Boots, which is a partner of all five UK and Irish national teams, is looking to align its core messaging with the women’s game. The retailer’s UK marketing director Helen Normoyle says 2019 felt like the right time to enter the women’s sport space for two key reasons: the growing popularity of the sport and the opportunity to leverage customer insights relating to the link between playing sport and feeling confident.
“As a brand, we were looking at ways to reach our customers and bring our purpose to life in a more contemporary way,” she says.
“Women’s football has never been more popular. With our reach up and down the country, we have a huge opportunity to bring their [players’] stories to life and hopefully inspire the next generation.”
Procter and Gamble-owned hair care brand Head & Shoulders has promised “equal footing” for both men and women as part of its partnership with the FA.
Katharine Newby-Grant, P&G’s marketing director for Northern Europe, says being able to show women on equal footing is great.

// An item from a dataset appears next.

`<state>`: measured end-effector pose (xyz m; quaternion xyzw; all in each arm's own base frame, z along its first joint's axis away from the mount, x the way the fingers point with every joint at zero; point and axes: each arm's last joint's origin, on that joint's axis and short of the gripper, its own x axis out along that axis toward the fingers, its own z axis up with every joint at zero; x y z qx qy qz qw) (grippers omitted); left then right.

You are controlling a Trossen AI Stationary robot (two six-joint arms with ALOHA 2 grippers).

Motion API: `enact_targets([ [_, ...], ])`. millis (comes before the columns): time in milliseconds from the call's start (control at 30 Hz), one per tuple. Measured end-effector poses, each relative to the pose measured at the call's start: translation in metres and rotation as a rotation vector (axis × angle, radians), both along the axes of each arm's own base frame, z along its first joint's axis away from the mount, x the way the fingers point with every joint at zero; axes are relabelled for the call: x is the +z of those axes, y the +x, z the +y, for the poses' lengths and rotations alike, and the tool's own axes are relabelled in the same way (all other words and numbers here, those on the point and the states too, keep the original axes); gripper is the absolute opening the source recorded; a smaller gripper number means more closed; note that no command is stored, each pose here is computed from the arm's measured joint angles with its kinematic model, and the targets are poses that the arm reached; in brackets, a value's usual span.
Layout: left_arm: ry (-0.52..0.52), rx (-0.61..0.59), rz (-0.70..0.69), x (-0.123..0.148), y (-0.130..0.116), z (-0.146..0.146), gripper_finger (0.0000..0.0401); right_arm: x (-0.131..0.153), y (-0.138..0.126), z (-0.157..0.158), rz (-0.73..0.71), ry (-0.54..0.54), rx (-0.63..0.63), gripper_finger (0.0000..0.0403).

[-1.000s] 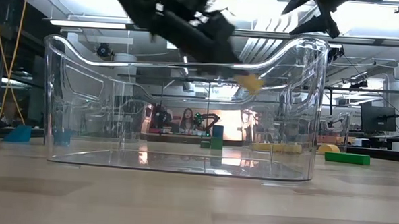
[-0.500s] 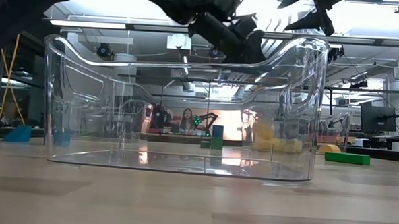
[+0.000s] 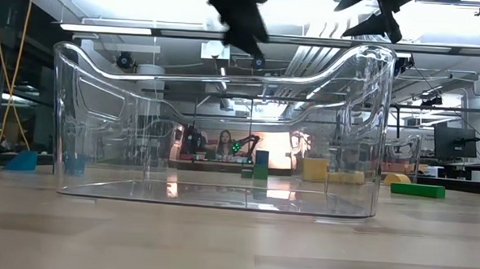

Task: Sort blocks
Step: Put the blue block into the left transparent bin

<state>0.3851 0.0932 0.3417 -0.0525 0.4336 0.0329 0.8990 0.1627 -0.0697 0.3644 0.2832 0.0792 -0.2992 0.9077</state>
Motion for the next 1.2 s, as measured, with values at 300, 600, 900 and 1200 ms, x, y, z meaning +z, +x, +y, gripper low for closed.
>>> enact_targets([
  [300,-0.002,-0.045,-0.04,-0.065,-0.111,-0.083,0.0256,-0.004,-0.001,0.001,0.048,0.009,0.01,0.0272],
  [600,0.197,-0.208,0.338,-0.127,-0.202,-0.089,0.0256,-0.005,-0.001,0.001,0.053,0.013,0.012,0.0272],
  [900,0.122,-0.149,0.407,-0.129,-0.194,-0.067,0.0256,-0.008,0.003,-0.001,0.067,0.033,0.008,0.0272],
  [1200,0.128,-0.294,0.621,-0.146,-0.186,-0.057,0.0256,-0.016,0.014,-0.005,0.107,0.053,0.007,0.0272],
])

But the brand wants to “actually showcase them” in its new campaign ‘Join the Pride’, which features TV presenter Claudia Winkleman as well as Lionesses Beth Mead and Keira Walsh.
“If you want to inspire future generations they need to see their role models, they need to say ‘that’s me and I can do that’. It’s a really important moment and there’s a lot more social consciousness and as a brand we felt compelled to take a stance on that,” she says.

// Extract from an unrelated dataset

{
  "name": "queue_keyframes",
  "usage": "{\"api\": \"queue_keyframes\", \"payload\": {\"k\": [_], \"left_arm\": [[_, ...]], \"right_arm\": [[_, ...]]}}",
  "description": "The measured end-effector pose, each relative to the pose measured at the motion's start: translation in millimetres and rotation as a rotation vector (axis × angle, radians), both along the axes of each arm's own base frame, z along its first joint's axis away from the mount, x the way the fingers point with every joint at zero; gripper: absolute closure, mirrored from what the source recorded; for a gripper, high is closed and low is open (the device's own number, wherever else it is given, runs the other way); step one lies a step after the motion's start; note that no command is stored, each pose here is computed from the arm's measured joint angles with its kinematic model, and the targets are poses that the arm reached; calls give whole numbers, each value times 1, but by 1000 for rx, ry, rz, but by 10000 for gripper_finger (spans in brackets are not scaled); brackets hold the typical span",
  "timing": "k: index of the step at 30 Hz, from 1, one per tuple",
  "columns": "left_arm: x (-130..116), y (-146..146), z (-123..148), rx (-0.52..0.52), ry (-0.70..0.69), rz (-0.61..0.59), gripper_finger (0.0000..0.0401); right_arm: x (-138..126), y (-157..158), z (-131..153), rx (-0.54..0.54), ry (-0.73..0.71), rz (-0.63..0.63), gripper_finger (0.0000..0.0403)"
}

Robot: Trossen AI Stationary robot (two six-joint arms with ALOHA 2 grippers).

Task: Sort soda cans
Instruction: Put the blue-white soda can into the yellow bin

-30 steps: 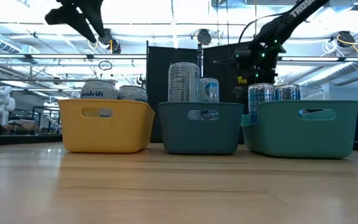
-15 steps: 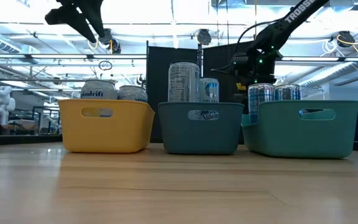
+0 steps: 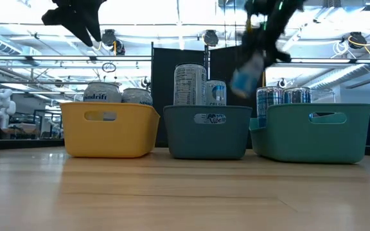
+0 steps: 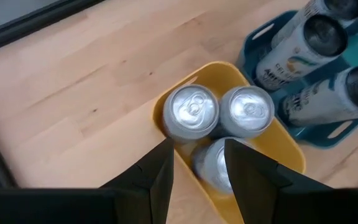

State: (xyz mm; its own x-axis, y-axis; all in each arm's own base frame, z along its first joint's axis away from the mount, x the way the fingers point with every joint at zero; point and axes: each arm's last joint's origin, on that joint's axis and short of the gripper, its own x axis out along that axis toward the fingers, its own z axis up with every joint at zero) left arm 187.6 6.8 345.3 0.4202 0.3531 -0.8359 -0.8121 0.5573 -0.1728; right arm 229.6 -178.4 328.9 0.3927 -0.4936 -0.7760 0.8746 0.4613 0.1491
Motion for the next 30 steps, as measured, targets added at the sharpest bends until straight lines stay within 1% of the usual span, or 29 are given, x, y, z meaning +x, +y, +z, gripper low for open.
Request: {"api": "queue_keyframes", "payload": {"k": [3,7,9,11,16,18,21,26,28,30], "left_arm": [[-1,0,0,20,21,-39,248],[-8,1,2,45,41,-33,248],[-14,1,3,55,53,-48,248],[-18,1,6,61,43,-60,248],[-32,1,13,78,12,-99,248],[-37,1,16,76,-2,-122,248],[-45,0,19,65,-18,-160,248],[-55,0,22,54,-24,-213,248],[-59,-1,21,53,-7,-220,248],[-62,0,21,52,12,-223,248]], "right_arm": [[2,30,34,-42,-167,96,123],[11,79,61,-90,-338,262,121],[18,104,70,-105,-422,341,121],[28,129,78,-135,-506,394,120],[61,180,81,-195,-652,507,119],[76,197,74,-199,-655,539,119],[102,219,67,-184,-594,556,118],[151,253,67,-184,-428,587,118],[170,264,63,-166,-341,604,118],[188,272,58,-133,-283,600,118]]}}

“We can use our advertising as a force for good. We can help change society, to shift cultures, to shift biases.”
Aligning sponsorship with long-term strategy
It’s essential brands make sure sponsorship ties extend beyond the Women’s World Cup to ensure consumers recognise this is more than just an opportunistic marketing ploy. This is why its vital brands align their respective partnerships with long-term strategies.
Keaveny explains that the partnership works for Lucozade Sport because it fits with its overarching brand strategy and core message: ‘Made to Move’.
“The beauty of when partnerships really work is when it aligns with your brand strategy. Our brand strategy is getting more people moving more because the more they move, the more relevant Lucozade Sport becomes,” she says.
“We know the Lionesses are a strong asset that will help us to get more people moving more. Longer term, over the next three years, we will be using them to help us to achieve that mission.”
Keaveny admits it can be difficult to measure the success of sponsorship but she will be looking for a growth in sales and that the campaign helps the brand reach new audiences.
If you want to inspire future generations they need to see their role models, they need to say ‘that’s me and I can do that’.
Katharine Newby-Grant, P&G
“It’s really difficult to isolate what sponsorships or partnerships actually deliver for a brand. It really comes down to how good the idea is and how well you execute that partnership,” Keaveny explains.
“But success is a key brand metric: did we grow sales? Did we bring new people to the brand? And how effective and efficient is our advertising?”
Newby-Grant highlights that, as a brand, Head & Shoulders strives to instill confidence in men and women through its core messaging, which is something she believes aligns well with sports people who are consistently in the spotlight.
Similarly at Boots, the brand will draw on that notion of building confidence and Normoyle is adamant its partnership with the FA will extend well beyond the summer.
“It’s not just about the World Cup next month. This is a three-year partnership so we’ll be working very closely with the FA to work out what can we do in each country to really bring this partnership to life over the next three years,” she says.
It’s clear the key challenge for FIFA and other global governing bodies is to grow the game in a way that entices brands willing to commit to providing a platform for female football beyond major events. And while it might be a long way from matching the men’s game on a commercial level, small steps breed change.